TASK OBJECTIVE.
One number is the expected answer: the count of lines in the material below containing the word "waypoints".

SUPPLIED MATERIAL.
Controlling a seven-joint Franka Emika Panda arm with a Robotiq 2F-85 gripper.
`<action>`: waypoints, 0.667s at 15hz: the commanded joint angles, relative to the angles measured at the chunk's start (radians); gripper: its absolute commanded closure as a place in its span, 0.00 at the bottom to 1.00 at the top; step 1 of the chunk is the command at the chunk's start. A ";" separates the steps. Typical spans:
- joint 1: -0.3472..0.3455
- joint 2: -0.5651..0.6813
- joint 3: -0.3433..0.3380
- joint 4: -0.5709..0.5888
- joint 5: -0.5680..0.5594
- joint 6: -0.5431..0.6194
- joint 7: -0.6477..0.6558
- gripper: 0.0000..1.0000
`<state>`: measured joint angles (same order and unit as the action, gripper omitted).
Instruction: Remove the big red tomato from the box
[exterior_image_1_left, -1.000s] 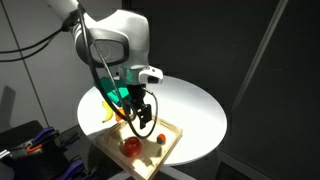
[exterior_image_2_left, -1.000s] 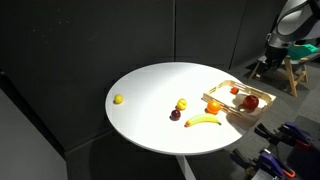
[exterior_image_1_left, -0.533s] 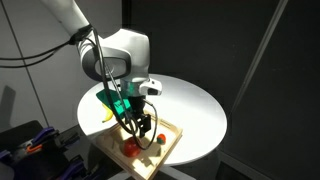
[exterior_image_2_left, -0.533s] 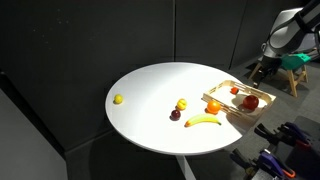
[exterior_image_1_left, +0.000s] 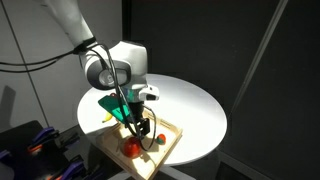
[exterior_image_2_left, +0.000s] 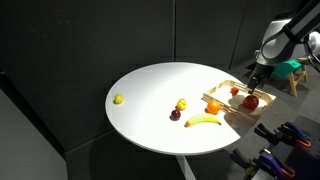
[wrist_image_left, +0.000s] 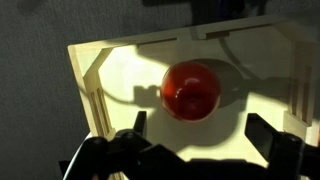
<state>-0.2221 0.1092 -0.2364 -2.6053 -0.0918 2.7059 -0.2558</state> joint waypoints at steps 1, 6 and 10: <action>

TASK SOLUTION.
2